Effect of biorejuvenator types on microstructure, mechanistic performance, and resilient modulus prediction model of asphalt concrete containing recycled materials in Indonesia

Abstract

Biorejuvenators are rejuvenating agents produced from sustainable biological raw materials. In this study, a biorejuvenator was used in recycled materials, such as reclaimed asphalt pavement (RAP), to determine its effect on the asphalt binder film thickness (ABFT) and resilient modulus (Smix) of an asphalt concrete wearing course (ACWC) mixture, which was tested at the optimum binder content (OBC). The ABFT was investigated using scanning electron microscopy and the Smix was determined from the asphalt mixture test using UMATTA at test temperatures of 20–40 °C. The asphalt mixture was prepared with RAP (0–30%), pen 60/70, aggregates, and two types of biorejuvenators, namely coconut shell bioasphalt (BioCS) and BitutechRAP (from trees). Furthermore, an Smix model was developed for each mixture type. The ABFT value obtained from the microstructural test results for each mixture corresponded with the minimum ABFT requirements for the adhesion criteria of the asphalt mixture, microstructurally demonstrating that the biorejuvenators worked well to restore the performance of 30%RAP in the ACWC mixture. Both types of biorejuvenators could activate the bitumen of the RAP (RA binder) because they could still produce Smix.
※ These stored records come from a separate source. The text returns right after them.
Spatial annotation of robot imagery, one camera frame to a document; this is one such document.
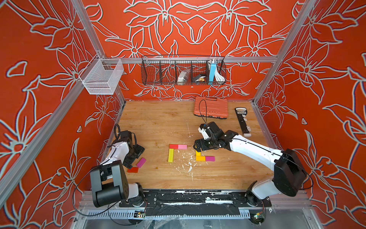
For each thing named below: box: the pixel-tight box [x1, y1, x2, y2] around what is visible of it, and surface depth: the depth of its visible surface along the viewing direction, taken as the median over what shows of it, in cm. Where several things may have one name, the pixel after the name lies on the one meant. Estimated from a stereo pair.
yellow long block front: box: [167, 148, 174, 163], surface depth 90 cm
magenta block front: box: [136, 157, 147, 168], surface depth 88 cm
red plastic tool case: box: [193, 96, 229, 120], surface depth 109 cm
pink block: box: [177, 144, 188, 150], surface depth 94 cm
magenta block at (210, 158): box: [205, 156, 216, 162], surface depth 88 cm
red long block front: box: [169, 144, 179, 150], surface depth 94 cm
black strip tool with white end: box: [234, 107, 252, 138], surface depth 109 cm
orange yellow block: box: [195, 156, 206, 162], surface depth 89 cm
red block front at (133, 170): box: [127, 166, 139, 174], surface depth 85 cm
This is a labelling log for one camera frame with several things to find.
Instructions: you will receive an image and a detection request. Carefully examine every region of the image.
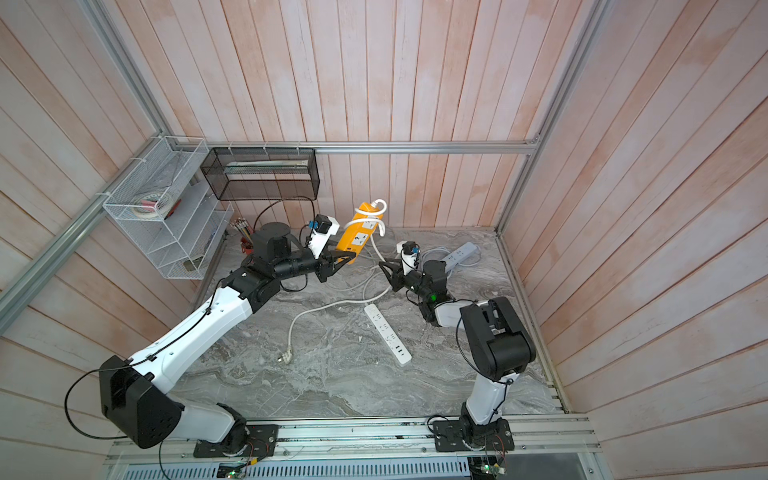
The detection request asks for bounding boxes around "grey power strip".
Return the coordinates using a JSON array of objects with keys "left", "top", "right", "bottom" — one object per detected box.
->
[{"left": 442, "top": 242, "right": 479, "bottom": 272}]

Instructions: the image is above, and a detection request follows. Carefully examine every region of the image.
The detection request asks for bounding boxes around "white wire mesh shelf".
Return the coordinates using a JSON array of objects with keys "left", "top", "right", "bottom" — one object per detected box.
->
[{"left": 103, "top": 136, "right": 233, "bottom": 280}]

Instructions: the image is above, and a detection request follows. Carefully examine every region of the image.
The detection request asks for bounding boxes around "white power strip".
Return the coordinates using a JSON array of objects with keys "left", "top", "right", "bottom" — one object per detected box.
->
[{"left": 364, "top": 304, "right": 412, "bottom": 366}]

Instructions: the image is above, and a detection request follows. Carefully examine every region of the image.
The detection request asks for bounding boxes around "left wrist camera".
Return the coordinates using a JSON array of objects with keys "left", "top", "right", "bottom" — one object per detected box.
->
[{"left": 306, "top": 214, "right": 340, "bottom": 259}]

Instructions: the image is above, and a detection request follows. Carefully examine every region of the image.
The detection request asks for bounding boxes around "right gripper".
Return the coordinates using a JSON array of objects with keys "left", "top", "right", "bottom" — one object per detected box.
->
[{"left": 380, "top": 259, "right": 433, "bottom": 305}]

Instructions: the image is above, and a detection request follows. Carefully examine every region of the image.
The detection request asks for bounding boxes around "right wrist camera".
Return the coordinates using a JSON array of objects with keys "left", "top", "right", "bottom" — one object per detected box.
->
[{"left": 396, "top": 241, "right": 420, "bottom": 275}]

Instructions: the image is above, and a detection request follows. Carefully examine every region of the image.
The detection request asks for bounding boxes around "yellow power strip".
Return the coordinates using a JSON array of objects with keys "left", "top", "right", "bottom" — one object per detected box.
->
[{"left": 336, "top": 199, "right": 388, "bottom": 255}]

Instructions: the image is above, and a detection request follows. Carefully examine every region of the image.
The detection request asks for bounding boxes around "black mesh wall basket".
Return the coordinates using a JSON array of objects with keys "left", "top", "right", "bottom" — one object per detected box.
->
[{"left": 201, "top": 147, "right": 320, "bottom": 201}]

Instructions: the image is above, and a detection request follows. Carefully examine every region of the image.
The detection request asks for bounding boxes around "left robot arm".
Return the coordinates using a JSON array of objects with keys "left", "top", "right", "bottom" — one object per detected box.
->
[{"left": 99, "top": 215, "right": 355, "bottom": 456}]

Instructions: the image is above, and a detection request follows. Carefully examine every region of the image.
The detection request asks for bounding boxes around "tape roll on shelf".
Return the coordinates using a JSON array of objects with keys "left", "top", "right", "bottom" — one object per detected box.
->
[{"left": 130, "top": 191, "right": 172, "bottom": 219}]

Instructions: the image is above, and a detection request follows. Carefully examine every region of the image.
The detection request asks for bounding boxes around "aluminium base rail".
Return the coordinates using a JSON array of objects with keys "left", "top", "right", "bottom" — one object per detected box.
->
[{"left": 99, "top": 414, "right": 612, "bottom": 479}]

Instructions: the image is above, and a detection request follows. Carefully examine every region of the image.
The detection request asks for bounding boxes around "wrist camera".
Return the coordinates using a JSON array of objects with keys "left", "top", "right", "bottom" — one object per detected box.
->
[
  {"left": 306, "top": 214, "right": 340, "bottom": 259},
  {"left": 396, "top": 241, "right": 420, "bottom": 275}
]

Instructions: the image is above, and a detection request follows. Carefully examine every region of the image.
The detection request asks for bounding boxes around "white cord of yellow strip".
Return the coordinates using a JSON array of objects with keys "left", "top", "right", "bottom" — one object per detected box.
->
[{"left": 277, "top": 198, "right": 394, "bottom": 365}]

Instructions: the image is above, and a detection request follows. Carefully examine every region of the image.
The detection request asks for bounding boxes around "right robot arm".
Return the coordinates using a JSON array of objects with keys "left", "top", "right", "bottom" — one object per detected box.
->
[{"left": 379, "top": 260, "right": 537, "bottom": 453}]

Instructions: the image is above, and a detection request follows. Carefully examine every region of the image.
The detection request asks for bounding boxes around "pencils and pens bundle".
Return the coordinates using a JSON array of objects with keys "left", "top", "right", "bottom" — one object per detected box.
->
[{"left": 231, "top": 218, "right": 253, "bottom": 242}]

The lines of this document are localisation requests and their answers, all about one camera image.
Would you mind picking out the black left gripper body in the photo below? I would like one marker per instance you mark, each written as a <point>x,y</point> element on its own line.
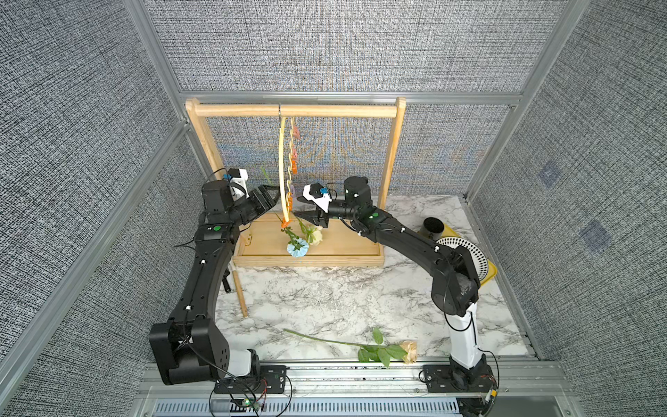
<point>253,208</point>

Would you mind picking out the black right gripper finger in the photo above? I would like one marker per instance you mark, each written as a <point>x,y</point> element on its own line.
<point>304,200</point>
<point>307,217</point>

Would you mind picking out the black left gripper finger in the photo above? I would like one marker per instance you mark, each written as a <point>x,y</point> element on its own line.
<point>268,189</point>
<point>271,199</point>

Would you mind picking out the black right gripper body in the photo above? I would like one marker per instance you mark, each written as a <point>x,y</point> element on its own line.
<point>323,216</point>

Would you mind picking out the cream rose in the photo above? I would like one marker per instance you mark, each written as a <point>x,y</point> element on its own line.
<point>312,234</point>

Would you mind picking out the blue flower with stem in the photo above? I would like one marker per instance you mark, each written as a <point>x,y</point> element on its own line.
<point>297,247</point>

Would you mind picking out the peach rose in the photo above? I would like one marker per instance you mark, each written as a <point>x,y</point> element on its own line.
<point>378,351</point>

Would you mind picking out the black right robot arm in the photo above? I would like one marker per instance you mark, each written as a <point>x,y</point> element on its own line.
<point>455,280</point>

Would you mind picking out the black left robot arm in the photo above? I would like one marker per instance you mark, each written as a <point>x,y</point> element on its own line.
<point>189,347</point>

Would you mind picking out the wooden clothes rack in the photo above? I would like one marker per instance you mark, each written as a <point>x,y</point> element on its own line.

The value of Smix produced from the RAP and BioCS mixture was greater than that produced from the RAP and BitutechRAP mixture. In the resulting Smix model, the influential volumetric parameters for ACWC + RAP + BioCS and ACWC + RAP + BitutechRAP were the voids in mineral aggregate and voids in asphalt, respectively. Based on the results of the microstructural, mechanistic, and Smix models, BioCS, as a local Indonesian biorejuvenator, has significant potential to rejuvenate recycled materials up to 30%.